Balsamic Nectarine-Strawberry Lemon Pie
Crust: 1 refrigerated pie crust (from a 2-crust package)
Balsamic Fruit Compote: 1/2 cup white balsamic vinegar 1/4 cup granulated sugar 2-1/2 cups sliced fresh nectarines 1-1/2 cups sliced fresh strawberries 2 tablespoons thinly sliced fresh basil leaves
Lemony Filling: 1/2 teaspoon unflavored gelatin 2 tablespoons water 3/4 cup whipping cream 1 jar (10 oz) lemon curd
Whipped Cream Topping: 1 pint whipping cream 1/4 cup powdered sugar
BALSAMIC NECTARINE-STRAWBERRY LEMON PIE
- Bake pie crust as directed on package, using a PYREX® EASY GRAB™ 9.5 INCH PIE PLATE; cool.
- In 1-quart saucepan, heat balsamic vinegar and granulated sugar to boiling. Boil until mixture has reduced to about 1/2 cup, about 5 minutes; cool. In a medium bowl, place 2 cups of the nectarines, 1 cup of the strawberries and 1 tablespoon of the basil. Drizzle with balsamic mixture; toss gently to coat. Spoon into cooled baked crust.

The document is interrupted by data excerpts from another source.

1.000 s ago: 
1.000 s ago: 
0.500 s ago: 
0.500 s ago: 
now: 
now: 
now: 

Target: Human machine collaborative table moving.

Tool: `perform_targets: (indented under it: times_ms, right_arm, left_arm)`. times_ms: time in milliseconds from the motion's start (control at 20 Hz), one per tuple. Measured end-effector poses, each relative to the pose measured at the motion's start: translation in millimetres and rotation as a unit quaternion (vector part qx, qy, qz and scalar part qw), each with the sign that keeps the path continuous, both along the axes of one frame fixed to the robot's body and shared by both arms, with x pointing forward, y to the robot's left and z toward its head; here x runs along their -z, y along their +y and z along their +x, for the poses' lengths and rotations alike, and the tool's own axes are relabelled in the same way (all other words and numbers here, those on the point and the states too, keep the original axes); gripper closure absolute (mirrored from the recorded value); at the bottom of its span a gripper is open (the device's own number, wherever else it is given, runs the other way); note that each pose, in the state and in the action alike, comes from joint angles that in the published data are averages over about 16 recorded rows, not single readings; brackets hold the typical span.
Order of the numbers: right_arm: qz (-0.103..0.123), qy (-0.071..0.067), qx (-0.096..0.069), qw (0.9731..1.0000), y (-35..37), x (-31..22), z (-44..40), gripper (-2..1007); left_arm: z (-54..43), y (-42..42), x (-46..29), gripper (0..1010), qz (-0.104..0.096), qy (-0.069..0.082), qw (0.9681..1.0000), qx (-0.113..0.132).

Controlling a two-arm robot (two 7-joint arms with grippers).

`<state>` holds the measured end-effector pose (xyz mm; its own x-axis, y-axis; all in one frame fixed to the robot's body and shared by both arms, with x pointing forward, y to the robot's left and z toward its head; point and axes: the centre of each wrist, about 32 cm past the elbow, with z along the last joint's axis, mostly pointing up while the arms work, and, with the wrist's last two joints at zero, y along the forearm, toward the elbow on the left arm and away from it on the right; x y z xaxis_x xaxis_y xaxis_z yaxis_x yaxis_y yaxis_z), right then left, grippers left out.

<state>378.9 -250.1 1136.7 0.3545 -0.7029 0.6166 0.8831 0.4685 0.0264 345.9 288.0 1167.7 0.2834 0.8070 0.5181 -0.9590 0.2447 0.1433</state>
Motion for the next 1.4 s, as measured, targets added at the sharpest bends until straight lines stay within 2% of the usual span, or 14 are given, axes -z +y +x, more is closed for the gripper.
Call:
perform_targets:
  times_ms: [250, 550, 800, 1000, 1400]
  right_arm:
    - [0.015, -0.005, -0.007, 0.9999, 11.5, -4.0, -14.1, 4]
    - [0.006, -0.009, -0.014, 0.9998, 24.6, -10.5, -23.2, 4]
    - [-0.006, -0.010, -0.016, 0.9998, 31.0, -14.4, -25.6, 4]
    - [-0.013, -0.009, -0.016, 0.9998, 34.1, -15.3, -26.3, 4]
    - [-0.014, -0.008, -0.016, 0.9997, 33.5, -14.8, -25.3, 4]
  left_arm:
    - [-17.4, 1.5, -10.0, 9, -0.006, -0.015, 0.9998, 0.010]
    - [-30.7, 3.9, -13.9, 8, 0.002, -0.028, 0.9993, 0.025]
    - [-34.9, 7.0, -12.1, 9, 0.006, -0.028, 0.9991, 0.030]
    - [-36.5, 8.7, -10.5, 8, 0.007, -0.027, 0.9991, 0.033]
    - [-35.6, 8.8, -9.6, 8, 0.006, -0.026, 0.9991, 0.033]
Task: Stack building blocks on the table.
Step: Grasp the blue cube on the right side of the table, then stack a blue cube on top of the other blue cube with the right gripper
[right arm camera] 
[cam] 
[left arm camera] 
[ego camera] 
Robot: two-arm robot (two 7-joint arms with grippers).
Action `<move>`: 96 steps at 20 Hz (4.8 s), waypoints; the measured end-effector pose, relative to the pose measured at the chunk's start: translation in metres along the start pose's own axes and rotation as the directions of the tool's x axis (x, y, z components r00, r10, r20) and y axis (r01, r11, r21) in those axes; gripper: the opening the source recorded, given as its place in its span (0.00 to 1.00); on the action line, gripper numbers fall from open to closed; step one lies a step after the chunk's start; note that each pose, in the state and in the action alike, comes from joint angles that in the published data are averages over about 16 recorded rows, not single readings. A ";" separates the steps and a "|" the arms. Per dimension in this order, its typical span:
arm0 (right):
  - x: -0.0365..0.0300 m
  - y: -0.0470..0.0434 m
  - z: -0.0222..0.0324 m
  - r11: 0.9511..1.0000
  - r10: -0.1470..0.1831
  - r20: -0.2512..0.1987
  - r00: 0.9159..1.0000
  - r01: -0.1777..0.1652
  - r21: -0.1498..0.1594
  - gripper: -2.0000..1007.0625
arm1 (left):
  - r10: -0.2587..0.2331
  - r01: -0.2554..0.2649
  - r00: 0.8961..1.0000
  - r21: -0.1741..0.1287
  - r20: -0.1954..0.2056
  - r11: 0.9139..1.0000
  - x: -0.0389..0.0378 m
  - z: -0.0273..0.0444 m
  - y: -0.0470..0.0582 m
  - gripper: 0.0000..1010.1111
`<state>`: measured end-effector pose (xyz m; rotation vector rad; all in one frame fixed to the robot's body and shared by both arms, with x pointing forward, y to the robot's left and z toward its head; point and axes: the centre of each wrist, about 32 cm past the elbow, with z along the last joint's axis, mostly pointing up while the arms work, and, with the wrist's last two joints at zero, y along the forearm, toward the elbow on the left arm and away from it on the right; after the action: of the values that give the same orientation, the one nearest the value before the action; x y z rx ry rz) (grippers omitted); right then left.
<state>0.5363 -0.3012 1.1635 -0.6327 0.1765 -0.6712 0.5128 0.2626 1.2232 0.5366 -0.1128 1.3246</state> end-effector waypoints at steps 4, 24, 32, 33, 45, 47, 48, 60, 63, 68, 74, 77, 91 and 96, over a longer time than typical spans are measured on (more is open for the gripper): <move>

- In a small bowl, stir together gelatin and water; let stand about 10 minutes or until gelatin is dissolved. In a large bowl, beat 3/4 cup whipping cream with electric mixer on medium speed until soft peaks form. Add gelatin mixture; continue beating until stiff peaks form. Fold in lemon curd. Spoon over fruit filling. Refrigerate at least 2 hours.

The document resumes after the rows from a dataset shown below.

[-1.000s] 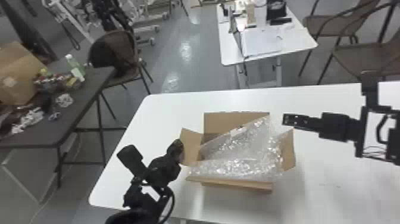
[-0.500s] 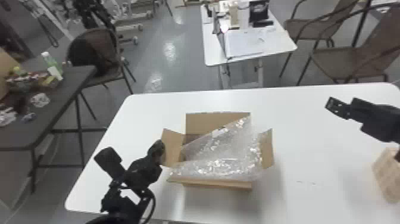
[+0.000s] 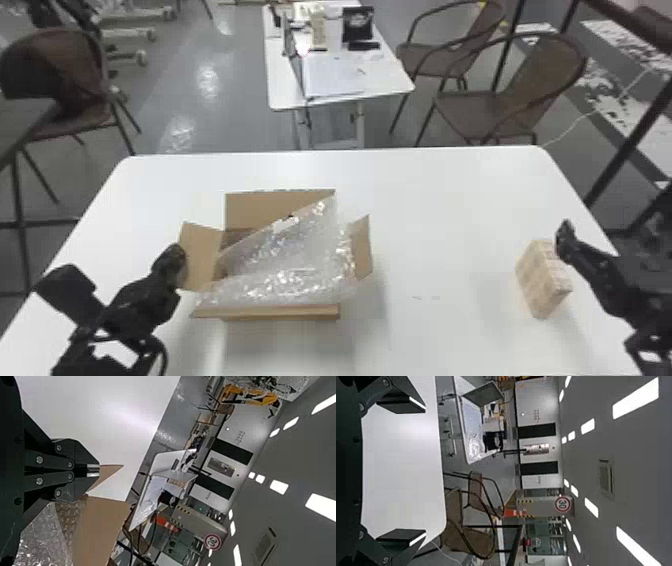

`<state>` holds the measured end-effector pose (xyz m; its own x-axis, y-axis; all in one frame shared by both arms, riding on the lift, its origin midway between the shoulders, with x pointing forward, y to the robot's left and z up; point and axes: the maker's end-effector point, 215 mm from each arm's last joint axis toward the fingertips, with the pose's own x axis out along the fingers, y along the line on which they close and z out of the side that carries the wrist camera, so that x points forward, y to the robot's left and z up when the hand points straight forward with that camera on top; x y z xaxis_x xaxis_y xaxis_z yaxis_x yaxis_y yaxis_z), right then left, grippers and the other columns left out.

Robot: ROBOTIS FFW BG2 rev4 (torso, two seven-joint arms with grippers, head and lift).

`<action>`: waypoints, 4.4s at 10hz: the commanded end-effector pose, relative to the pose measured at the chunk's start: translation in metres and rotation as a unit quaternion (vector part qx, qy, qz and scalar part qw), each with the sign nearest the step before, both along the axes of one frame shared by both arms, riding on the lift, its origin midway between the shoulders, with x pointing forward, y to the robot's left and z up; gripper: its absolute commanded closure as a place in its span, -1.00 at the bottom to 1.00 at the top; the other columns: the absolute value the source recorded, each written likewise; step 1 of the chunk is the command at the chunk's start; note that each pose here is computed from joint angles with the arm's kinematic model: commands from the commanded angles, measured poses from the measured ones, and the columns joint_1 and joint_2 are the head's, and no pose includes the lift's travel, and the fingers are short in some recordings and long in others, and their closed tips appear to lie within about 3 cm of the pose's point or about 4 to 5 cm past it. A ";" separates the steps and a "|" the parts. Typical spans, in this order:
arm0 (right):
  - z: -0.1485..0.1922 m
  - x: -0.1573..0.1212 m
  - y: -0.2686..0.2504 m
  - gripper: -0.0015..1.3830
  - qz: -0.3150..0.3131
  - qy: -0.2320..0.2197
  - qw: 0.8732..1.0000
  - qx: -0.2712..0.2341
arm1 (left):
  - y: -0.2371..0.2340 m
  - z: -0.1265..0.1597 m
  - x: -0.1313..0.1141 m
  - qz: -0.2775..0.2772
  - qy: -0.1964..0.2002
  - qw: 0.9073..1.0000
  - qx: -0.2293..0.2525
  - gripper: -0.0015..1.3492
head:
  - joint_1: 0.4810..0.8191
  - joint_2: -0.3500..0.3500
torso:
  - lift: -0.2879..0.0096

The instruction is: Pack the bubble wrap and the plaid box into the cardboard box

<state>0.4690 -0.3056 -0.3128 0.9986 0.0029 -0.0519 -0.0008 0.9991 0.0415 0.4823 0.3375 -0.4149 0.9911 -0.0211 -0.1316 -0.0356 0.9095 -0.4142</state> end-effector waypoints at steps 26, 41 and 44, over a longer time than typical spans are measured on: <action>-0.006 0.065 0.101 0.52 0.177 -0.015 0.977 0.119 | -0.009 0.000 0.001 -0.011 -0.003 1.000 -0.006 0.81 | 0.27 0.23 | 0.51; -0.028 0.027 0.328 0.52 0.538 0.280 0.775 0.178 | -0.018 -0.004 0.008 -0.023 0.003 1.000 -0.003 0.81 | 0.27 1.00 | 0.51; -0.060 0.024 0.360 0.52 0.574 0.282 0.740 0.210 | -0.022 -0.004 0.011 -0.025 0.002 1.000 -0.004 0.81 | 0.27 1.00 | 0.51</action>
<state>0.4904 0.0511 -0.3647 0.1446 0.9685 -0.2027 -0.7013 0.2448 0.6695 0.4931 0.3172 -0.4181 0.9882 -0.0719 -0.1349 0.0090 0.9084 -0.4181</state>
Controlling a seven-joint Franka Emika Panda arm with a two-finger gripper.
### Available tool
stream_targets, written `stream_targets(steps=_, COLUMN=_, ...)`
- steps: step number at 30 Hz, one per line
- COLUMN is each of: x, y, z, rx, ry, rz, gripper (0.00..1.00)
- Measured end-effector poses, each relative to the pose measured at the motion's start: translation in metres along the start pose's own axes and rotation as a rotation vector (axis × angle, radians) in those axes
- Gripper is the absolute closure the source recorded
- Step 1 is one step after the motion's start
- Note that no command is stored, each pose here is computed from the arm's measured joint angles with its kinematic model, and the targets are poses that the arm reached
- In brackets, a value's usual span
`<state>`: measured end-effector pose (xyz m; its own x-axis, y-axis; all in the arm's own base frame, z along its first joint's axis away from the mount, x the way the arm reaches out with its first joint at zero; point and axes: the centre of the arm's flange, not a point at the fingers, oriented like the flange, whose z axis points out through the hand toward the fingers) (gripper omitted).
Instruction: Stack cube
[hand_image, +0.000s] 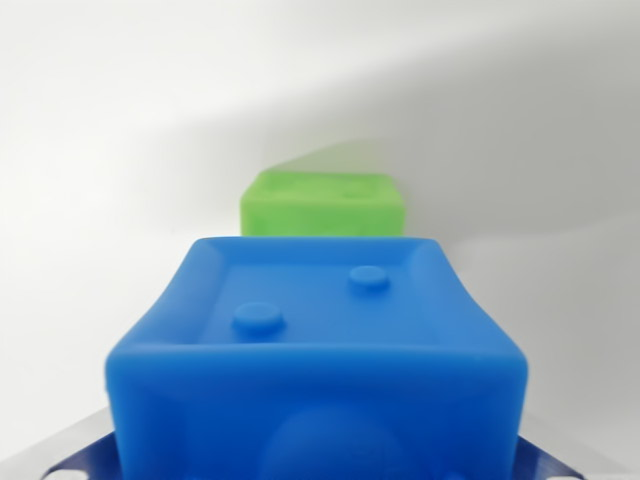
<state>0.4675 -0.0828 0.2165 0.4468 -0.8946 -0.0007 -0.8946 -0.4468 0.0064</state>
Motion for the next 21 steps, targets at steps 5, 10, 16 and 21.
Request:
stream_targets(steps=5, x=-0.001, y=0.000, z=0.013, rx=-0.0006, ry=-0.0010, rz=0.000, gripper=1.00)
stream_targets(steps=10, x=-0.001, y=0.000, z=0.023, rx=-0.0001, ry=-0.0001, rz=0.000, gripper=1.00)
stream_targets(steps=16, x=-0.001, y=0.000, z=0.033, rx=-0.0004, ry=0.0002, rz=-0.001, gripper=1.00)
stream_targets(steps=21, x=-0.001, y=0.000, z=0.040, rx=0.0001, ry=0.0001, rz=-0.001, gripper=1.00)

- In a chilled bowl, beat topping ingredients with electric mixer on high speed until stiff peaks form. Mound whipped cream on top of lemon filling, tucking remaining 1/2 cup nectarines and 1/2 cup strawberries underneath. Sprinkle with remaining 1 tablespoon basil. Serve immediately.